Age. More women are waiting until their 30s and 40s to have children. In fact, about 20% of women in the United States now have their first child after age 35. About one-third of couples in which the woman is older than 35 years have fertility problems. Aging not only decreases a woman’s chances of having a baby, but also increases her chances of miscarriageexternal icon and of having a child with a genetic abnormality.
The effect of infertility can lead to social shaming from internal and social norms surrounding pregnancy, which affects women around the world. When pregnancy is considered such an important event in life, and considered a “socially unacceptable condition”, it can lead to a search for treatment in the form of traditional healers and expensive Western treatments. The limited access to treatment in many areas can lead to extreme and sometimes illegal acts in order to produce a child.
2 of the most crucial minerals to increase the chances of fertility in women are magnesium and calcium. These two minerals are present in abundant amounts in red clove. Intake of red clove nourishes the uterus and helps in relaxing the women’s nervous system as well. It also supports the improvement of endocrine function inside women’s body making it easier to get her pregnant.
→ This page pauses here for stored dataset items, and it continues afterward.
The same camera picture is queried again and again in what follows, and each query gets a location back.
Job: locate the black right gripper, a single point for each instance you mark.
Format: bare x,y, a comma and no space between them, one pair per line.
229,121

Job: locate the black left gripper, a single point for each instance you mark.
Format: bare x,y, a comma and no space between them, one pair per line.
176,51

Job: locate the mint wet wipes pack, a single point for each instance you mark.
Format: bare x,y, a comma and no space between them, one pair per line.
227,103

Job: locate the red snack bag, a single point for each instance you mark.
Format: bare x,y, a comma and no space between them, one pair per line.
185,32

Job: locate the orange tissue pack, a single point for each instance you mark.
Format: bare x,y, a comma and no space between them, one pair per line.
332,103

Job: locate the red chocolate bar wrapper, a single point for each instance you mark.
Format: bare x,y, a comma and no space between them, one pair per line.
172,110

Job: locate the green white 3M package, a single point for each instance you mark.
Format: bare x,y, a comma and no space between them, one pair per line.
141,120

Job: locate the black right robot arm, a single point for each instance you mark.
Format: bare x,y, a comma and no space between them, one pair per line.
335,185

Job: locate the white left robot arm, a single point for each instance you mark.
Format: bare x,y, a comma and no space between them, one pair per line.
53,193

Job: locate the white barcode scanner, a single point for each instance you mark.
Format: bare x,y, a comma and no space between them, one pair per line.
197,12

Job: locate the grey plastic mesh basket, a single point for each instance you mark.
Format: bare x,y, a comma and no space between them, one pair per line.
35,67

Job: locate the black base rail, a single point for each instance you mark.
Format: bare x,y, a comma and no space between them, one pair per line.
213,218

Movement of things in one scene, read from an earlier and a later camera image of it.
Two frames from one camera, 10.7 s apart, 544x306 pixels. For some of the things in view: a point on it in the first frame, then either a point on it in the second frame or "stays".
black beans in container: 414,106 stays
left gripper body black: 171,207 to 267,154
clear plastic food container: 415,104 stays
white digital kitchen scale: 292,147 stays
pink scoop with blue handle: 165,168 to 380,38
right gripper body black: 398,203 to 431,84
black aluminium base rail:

Coeliac disease. Non-gastrointestinal symptoms of coeliac disease may include disorders of fertility, such as delayed menarche, amenorrea, infertility or early menopause; and pregnancy complications, such as intrauterine growth restriction (IUGR), small for gestational age (SGA) babies, recurrent abortions, preterm deliveries or low birth weight (LBW) babies. Nevertheless, gluten-free diet reduces the risk. Some authors suggest that physicians should investigate the presence of undiagnosed coeliac disease in women with unexplained infertility, recurrent miscarriage or IUGR.
Women with ovaries but no uterus may be able to use a gestational carrier. This may also be an option for women who shouldn't become pregnant because of a serious health problem. In this case, a woman uses her own egg. It is fertilized by the man's sperm and the embryo is placed inside the carrier's uterus. The carrier will not be related to the baby and gives him or her to the parents at birth.
We believe that the best fertility clinics are able and willing to provide not just one type of treatment, but a complete range of therapies, from treatment of genital tract infection, management of difficult problems of ovulation induction or other hormonal problems, microsurgery, laser surgery, laparoscopic laser surgery, to the more complex treatments of IVF and intracytoplasmic sperm injection (ISCI).
Previous ectopic pregnancy. A randomized study in 2013 came to the result that the rates of intrauterine pregnancy two years after treatment of ectopic pregnancy are approximately 64% with radical surgery, 67% with medication, and 70% with conservative surgery. In comparison, the cumulative pregnancy rate of women under 40 years of age in the general population over two years is over 90%.
Chemotherapy poses a high risk of infertility. Chemotherapies with high risk of infertility include procarbazine and other alkylating drugs such as cyclophosphamide, ifosfamide, busulfan, melphalan, chlorambucil and chlormethine. Drugs with medium risk include doxorubicin and platinum analogs such as cisplatin and carboplatin. On the other hand, therapies with low risk of gonadotoxicity include plant derivatives such as vincristine and vinblastine, antibiotics such as bleomycin and dactinomycin and antimetabolites such as methotrexate, mercaptopurine and 5-fluorouracil.
In certain patients, blastocyst culturing allows optimal selection of embryos for transfer and an increased implant rate. However, this technology may not necessarily increase your chance for pregnancy. The main advantage is that fewer embryos may be transferred to eliminate the possibility of triplet and quadruplet pregnancies, while maintaining a high pregnancy rate.
If a Rh-negative woman conceives a Rh-positive baby, she is exposed to Rh protein, which is a blood group protein present on the surface of your cells. The first baby is delivered normally. For the next Rh positive baby, the mother has antibodies which destroy the baby at an early stage. However, this is debatable whether it is an infertility issue any longer. It is secondary infertility only when the woman is unaware of it. Otherwise, the female is fertile.